For each electrochemical cell you create you will require two half-cells. Set these cells beside each other - they will be connected by the U-tube.
- Fill a beaker about two-thirds full of the electrolytic solution. Clean the electrode using the steel wool, then place the electrode in its appropriate solution.
- Clip one end of each copper wire to the two electrodes using the alligator clips.
- Fill the U-tube with KNO3 and stopper both ends with the cotton plugs. Turn the U-tube upside down and place one end in each half-cell.
- Touch the other end of the copper wires to the voltmeter terminals.
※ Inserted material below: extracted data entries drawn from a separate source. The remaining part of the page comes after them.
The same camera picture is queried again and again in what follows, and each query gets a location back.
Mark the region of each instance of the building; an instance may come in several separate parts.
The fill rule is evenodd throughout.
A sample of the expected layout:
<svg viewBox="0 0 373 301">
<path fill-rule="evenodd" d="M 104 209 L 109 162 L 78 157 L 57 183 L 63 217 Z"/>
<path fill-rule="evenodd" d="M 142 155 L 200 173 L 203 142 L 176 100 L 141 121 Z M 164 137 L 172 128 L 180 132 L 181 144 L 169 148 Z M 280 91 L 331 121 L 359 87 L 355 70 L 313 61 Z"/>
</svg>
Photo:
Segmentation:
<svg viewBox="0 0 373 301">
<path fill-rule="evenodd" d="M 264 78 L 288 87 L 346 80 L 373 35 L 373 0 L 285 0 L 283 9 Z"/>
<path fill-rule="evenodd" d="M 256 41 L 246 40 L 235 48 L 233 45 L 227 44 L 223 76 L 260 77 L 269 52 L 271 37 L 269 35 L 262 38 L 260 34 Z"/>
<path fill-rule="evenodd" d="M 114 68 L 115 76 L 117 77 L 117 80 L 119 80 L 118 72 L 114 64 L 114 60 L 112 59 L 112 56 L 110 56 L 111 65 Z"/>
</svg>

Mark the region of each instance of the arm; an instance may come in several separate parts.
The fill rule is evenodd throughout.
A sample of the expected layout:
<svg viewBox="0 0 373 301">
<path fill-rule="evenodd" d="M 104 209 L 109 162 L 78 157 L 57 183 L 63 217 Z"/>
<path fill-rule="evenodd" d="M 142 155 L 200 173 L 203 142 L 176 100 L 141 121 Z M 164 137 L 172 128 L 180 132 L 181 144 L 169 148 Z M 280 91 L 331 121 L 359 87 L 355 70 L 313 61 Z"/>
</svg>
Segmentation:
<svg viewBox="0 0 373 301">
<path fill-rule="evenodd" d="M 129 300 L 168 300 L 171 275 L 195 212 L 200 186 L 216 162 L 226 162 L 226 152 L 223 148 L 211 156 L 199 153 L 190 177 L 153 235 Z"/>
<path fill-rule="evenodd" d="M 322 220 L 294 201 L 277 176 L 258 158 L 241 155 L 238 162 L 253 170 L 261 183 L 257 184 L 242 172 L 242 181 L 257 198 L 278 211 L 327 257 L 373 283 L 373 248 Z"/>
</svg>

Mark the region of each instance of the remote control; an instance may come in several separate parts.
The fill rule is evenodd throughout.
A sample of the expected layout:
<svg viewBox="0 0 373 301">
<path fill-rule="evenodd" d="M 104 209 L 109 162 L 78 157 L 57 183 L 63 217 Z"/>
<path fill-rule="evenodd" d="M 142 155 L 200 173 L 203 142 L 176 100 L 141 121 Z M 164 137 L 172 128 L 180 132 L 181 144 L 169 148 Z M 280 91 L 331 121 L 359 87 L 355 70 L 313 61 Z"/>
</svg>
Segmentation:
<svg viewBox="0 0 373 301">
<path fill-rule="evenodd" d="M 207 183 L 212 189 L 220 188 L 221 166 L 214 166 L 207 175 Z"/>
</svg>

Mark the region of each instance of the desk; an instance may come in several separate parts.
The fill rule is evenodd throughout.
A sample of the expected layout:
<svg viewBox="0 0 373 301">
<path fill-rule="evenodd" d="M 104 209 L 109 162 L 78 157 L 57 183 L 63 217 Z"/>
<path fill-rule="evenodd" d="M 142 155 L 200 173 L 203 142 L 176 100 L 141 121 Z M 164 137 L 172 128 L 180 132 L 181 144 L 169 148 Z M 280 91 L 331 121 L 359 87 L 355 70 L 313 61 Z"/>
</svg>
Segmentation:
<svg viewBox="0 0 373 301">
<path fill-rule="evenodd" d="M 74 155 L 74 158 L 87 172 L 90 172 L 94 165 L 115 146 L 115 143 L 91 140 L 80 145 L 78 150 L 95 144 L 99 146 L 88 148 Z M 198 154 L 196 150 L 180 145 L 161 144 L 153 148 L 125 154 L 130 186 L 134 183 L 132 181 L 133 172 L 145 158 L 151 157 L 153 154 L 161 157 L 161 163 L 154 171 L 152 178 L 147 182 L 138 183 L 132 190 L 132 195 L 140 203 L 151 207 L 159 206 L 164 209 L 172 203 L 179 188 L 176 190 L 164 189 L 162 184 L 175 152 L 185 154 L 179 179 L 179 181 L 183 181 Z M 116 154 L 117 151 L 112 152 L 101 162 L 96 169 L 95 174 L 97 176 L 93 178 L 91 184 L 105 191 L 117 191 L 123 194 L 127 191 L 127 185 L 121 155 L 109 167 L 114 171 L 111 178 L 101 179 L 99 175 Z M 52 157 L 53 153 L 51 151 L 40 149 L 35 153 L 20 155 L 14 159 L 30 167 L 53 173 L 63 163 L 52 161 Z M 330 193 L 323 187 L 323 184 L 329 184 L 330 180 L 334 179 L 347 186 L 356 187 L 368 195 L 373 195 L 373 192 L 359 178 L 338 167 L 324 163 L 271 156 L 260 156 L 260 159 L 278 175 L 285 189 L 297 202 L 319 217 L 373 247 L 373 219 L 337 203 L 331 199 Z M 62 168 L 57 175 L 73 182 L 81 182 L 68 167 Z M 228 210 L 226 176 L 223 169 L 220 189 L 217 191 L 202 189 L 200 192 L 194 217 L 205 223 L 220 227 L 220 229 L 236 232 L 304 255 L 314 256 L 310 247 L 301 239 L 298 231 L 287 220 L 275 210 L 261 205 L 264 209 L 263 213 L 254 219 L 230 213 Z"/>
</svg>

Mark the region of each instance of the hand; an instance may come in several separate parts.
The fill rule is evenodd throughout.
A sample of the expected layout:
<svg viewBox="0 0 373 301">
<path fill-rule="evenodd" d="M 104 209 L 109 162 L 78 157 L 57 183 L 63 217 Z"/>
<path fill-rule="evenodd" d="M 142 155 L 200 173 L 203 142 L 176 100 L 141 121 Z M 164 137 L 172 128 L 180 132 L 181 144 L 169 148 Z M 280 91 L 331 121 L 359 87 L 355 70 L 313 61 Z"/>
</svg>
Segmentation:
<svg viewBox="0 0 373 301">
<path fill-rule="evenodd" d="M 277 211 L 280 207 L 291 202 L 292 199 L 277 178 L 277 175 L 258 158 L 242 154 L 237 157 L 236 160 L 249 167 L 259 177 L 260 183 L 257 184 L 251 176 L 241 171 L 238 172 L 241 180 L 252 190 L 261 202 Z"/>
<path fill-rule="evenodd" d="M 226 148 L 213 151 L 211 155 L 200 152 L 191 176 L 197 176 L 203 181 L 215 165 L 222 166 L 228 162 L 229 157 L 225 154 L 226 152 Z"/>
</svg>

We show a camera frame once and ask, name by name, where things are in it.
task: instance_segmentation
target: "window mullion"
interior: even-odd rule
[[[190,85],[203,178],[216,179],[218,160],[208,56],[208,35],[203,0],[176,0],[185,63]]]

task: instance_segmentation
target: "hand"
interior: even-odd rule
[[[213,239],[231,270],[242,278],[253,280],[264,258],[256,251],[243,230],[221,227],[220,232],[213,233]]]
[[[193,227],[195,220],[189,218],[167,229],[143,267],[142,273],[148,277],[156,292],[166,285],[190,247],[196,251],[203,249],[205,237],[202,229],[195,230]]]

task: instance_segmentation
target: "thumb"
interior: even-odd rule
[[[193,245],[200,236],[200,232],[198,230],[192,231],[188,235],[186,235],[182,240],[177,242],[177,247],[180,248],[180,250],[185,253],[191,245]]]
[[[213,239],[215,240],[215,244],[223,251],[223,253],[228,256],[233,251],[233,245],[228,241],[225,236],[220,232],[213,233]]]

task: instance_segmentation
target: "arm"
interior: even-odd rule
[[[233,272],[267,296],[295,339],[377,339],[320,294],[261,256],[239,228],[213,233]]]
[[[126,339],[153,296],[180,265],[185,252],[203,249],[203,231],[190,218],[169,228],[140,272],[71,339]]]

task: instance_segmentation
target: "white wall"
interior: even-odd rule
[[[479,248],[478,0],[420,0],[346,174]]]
If the indicator on the voltmeter deflects in the wrong direction, switch the wires on the terminals. Read the highest voltage reading obtained - you'll need to do this quickly after connecting the wires to the voltmeter.
- Repeat the experiment for other combinations of half-cells.
Results
Copy a data table similar to the one shown below into your lab notebook and use it to record your results.
Half-cells |
Voltage |
|
Cu|Cu2+ |
Zn|Zn2+ |
|
Cu|Cu2+ |
Pb|Pb2+ |
|
Zn|Zn2+ |
Pb|Pb2+ |
|
Questions and Conclusions
- For each electrochemical cell you created:
- Write out the two half-reactions for each electrochemical cell you created.
- Identify each half-reaction as oxidation or reduction.
- Identify each half-reaction as the anode and cathode.
- Indicate the direction of the flow of electrons
- Using a Table of Standard Reduction Potentials, calculate the theoretical voltage for each cell.
- Compare the voltages you obtained with the theoretical voltage for each cell. What are some reasons that would account for any differences?